[ACTIVITY]
Only lines containing "Confirm" belong in the answer, each copied from the entries below.

(Records from a data source)
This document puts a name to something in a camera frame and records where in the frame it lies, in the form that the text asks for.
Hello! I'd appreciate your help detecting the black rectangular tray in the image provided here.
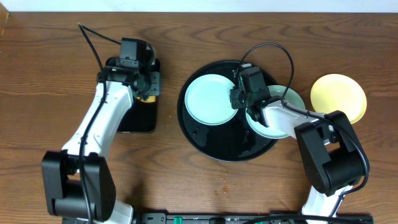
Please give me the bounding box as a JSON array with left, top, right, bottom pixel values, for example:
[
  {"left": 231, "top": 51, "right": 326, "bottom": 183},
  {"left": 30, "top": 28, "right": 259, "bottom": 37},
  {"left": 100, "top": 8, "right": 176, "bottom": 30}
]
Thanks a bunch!
[{"left": 105, "top": 57, "right": 159, "bottom": 133}]

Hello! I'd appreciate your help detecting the pale blue plate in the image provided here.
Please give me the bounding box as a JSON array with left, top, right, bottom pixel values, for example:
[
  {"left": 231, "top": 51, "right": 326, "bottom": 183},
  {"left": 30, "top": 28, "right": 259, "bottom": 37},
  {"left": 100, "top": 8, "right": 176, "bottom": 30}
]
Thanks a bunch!
[{"left": 246, "top": 85, "right": 305, "bottom": 139}]

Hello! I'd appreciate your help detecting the black round tray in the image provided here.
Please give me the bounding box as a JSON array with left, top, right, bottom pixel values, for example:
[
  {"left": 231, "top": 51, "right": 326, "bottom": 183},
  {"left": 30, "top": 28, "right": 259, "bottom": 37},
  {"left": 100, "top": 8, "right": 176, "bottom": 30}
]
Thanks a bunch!
[{"left": 177, "top": 60, "right": 277, "bottom": 162}]

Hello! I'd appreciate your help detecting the green and yellow sponge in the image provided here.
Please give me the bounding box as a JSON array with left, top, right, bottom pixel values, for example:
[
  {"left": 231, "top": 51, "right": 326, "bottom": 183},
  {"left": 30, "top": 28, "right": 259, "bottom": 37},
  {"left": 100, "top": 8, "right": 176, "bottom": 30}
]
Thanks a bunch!
[{"left": 136, "top": 96, "right": 156, "bottom": 103}]

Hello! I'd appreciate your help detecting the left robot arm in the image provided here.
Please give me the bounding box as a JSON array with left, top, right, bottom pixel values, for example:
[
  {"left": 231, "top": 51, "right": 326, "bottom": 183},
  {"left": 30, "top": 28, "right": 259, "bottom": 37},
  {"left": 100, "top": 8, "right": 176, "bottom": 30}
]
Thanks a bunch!
[{"left": 41, "top": 38, "right": 160, "bottom": 223}]

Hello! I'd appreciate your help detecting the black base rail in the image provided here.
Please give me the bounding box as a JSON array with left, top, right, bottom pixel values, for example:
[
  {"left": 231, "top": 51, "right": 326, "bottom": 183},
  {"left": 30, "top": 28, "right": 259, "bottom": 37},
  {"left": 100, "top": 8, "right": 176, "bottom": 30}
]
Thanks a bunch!
[{"left": 131, "top": 212, "right": 374, "bottom": 224}]

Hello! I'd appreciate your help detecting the light blue plate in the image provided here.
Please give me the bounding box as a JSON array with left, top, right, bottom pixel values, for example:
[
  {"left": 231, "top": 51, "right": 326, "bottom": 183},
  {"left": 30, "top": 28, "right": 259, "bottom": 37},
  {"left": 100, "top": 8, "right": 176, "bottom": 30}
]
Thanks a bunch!
[{"left": 184, "top": 74, "right": 238, "bottom": 126}]

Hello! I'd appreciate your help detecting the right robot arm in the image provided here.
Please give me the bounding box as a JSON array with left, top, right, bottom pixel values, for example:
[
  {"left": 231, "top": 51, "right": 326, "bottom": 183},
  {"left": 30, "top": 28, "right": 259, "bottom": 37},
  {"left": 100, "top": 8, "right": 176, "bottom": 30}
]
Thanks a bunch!
[{"left": 230, "top": 63, "right": 369, "bottom": 218}]

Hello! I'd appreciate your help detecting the yellow plate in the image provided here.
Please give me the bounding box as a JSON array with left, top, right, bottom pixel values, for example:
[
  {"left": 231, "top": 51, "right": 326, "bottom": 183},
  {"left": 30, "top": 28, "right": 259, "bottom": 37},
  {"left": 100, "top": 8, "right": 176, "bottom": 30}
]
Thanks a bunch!
[{"left": 310, "top": 74, "right": 367, "bottom": 124}]

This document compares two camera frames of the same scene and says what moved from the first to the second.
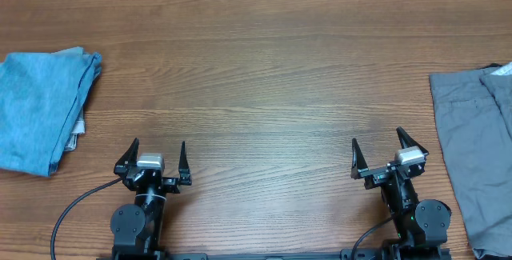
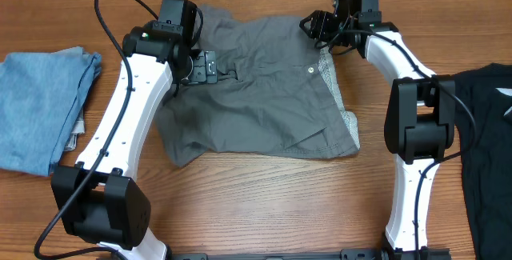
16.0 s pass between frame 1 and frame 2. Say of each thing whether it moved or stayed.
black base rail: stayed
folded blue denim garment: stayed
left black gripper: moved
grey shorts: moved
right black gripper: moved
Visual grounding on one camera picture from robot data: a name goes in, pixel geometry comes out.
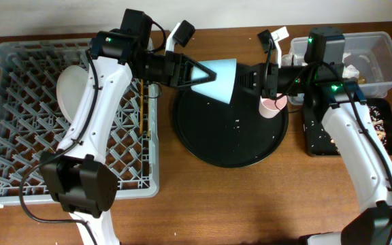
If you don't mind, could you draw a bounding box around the wooden chopstick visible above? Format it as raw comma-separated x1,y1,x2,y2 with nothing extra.
140,79,144,135

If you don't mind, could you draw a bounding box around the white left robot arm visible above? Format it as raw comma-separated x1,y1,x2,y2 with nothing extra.
32,29,218,244

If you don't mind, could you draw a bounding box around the round black tray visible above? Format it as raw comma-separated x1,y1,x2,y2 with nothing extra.
171,84,289,167

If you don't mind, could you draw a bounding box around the grey dishwasher rack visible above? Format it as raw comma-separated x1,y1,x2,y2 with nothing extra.
0,38,160,206

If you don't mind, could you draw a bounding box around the blue cup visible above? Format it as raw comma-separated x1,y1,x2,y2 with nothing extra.
191,59,237,104

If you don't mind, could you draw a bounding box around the crumpled white tissue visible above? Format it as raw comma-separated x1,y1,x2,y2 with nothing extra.
342,52,360,79

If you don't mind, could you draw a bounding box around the grey-green plate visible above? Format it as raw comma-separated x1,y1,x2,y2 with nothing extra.
56,65,88,124

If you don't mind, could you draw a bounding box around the pink cup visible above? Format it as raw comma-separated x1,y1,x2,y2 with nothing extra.
258,96,287,118

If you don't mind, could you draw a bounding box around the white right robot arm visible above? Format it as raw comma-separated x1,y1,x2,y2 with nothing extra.
236,61,392,244

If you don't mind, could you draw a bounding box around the black rectangular tray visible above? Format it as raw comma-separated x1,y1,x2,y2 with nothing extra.
302,98,392,157

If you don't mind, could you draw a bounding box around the clear plastic bin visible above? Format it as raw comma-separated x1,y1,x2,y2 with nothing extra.
281,31,392,98

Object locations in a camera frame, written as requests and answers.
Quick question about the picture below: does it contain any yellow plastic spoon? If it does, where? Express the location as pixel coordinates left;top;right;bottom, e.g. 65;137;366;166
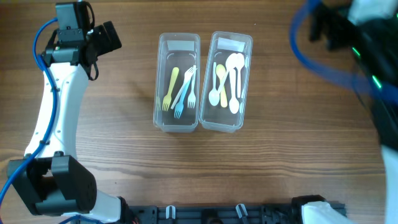
215;63;229;109

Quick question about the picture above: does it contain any white spoon top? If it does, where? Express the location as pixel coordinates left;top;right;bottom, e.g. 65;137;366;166
218;53;236;93

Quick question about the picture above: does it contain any white spoon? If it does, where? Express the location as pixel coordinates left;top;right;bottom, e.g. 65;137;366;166
236;53;245;98
208;62;220;106
218;53;236;93

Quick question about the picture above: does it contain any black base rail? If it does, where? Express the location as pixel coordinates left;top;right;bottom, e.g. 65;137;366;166
130;203;304;224

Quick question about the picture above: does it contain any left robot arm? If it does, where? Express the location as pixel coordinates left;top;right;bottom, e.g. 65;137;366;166
1;1;139;223

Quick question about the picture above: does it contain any left blue cable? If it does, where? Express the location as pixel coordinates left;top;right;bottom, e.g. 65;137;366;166
0;17;60;224

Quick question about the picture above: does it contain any left clear plastic container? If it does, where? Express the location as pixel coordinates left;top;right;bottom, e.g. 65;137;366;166
153;33;200;133

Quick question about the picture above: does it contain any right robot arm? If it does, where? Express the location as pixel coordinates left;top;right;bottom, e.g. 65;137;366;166
289;1;397;223

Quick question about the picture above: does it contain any clear plastic container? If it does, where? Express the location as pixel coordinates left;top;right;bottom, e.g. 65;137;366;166
153;33;200;133
199;31;253;133

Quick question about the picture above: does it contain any white plastic fork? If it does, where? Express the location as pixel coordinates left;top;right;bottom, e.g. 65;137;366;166
171;65;197;109
187;65;197;109

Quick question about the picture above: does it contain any pale blue plastic fork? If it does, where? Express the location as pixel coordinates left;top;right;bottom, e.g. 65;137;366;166
174;81;191;119

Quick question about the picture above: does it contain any yellow plastic fork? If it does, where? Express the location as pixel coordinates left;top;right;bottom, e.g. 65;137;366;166
162;67;179;111

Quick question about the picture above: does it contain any right clear plastic container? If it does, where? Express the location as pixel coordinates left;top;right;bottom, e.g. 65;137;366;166
199;31;253;133

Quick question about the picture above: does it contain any cream spoon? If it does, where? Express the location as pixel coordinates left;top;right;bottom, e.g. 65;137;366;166
229;69;239;114

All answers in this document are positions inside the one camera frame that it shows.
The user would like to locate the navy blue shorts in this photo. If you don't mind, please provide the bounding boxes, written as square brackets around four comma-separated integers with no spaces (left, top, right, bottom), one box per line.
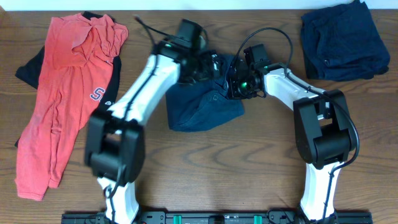
[165,54,244,133]

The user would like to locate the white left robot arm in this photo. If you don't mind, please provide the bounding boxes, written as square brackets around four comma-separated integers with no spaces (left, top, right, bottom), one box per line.
[85,40,221,223]

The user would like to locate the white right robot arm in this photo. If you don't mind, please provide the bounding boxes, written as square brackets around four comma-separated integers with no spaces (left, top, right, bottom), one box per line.
[228,62,359,223]

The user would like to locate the folded navy garment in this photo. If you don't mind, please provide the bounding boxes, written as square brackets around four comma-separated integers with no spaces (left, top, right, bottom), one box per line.
[300,1,391,82]

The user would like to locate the red t-shirt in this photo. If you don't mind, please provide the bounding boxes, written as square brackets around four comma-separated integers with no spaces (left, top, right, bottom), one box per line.
[15,14,129,201]

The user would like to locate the black garment under shirt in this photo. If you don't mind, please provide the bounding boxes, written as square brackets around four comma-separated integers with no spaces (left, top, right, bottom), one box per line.
[14,11,123,149]

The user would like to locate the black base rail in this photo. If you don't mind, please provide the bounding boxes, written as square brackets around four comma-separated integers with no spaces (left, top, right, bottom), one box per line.
[61,210,373,224]

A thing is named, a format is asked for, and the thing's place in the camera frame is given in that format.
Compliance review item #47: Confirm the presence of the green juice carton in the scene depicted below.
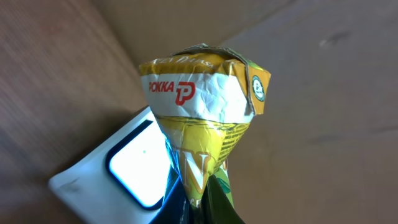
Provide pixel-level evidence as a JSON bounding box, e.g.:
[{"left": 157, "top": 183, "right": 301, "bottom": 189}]
[{"left": 139, "top": 44, "right": 271, "bottom": 209}]

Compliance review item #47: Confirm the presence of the white barcode scanner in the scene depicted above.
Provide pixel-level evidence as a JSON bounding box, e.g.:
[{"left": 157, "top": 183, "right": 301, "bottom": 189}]
[{"left": 49, "top": 108, "right": 170, "bottom": 223}]

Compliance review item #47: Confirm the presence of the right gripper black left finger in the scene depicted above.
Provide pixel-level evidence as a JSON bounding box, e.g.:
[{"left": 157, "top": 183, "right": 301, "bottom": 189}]
[{"left": 150, "top": 178, "right": 190, "bottom": 224}]

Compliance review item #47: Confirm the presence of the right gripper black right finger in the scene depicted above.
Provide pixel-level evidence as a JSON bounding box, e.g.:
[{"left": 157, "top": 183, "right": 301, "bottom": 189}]
[{"left": 202, "top": 175, "right": 244, "bottom": 224}]

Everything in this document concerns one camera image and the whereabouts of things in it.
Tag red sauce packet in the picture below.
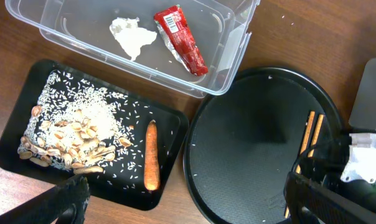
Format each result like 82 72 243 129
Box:
154 5 209 77

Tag grey dishwasher rack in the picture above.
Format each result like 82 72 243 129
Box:
349 58 376 129

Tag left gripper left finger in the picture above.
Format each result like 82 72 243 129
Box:
0 175 90 224

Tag round black tray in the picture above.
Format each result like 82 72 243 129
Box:
184 67 344 223

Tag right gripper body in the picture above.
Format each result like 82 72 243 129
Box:
292 131 376 213

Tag rice and food scraps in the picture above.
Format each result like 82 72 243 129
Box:
17 70 149 181

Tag white tissue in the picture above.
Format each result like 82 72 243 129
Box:
110 17 157 61

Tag black rectangular tray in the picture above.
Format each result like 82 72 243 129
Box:
0 60 189 210

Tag clear plastic bin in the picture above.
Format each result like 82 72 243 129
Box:
5 0 260 98

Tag orange carrot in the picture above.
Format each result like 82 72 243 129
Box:
144 119 161 191

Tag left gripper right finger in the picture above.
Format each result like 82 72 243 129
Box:
284 172 376 224

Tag wooden chopstick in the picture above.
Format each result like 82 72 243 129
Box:
311 114 324 146
295 110 316 175

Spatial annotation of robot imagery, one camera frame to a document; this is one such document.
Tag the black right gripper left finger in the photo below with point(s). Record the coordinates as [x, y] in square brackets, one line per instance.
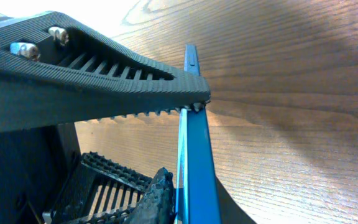
[56, 70]

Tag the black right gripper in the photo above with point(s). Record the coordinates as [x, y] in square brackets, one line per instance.
[35, 165]

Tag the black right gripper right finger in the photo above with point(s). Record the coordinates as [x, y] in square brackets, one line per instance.
[157, 205]

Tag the blue Galaxy smartphone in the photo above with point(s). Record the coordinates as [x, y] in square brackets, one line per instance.
[197, 193]

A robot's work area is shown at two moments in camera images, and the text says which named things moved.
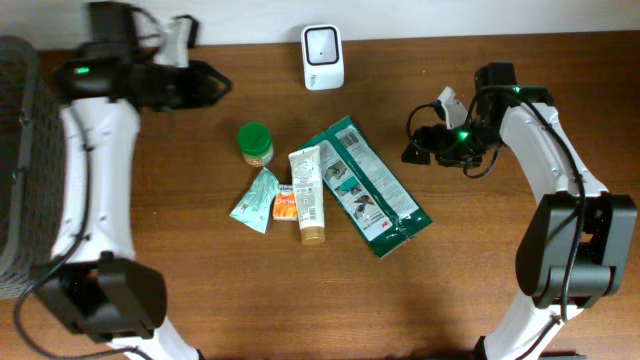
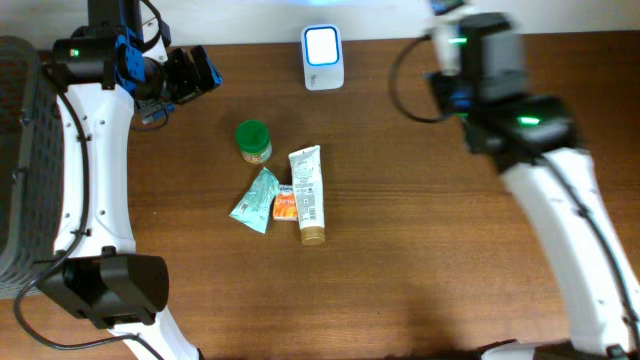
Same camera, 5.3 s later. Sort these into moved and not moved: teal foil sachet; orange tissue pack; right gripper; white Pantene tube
Moved: right gripper
Not moved: teal foil sachet; orange tissue pack; white Pantene tube

[RESULT FOR THIS TASK]
Compliance review item #47: Confirm the presence of the green juice carton in the scene depicted below.
Compliance review item #47: Confirm the presence of the white barcode scanner in the scene depicted above.
Compliance review item #47: Confirm the presence of the right gripper black left finger in the scene depicted above.
Compliance review item #47: Confirm the presence of the right gripper black right finger in the scene depicted above.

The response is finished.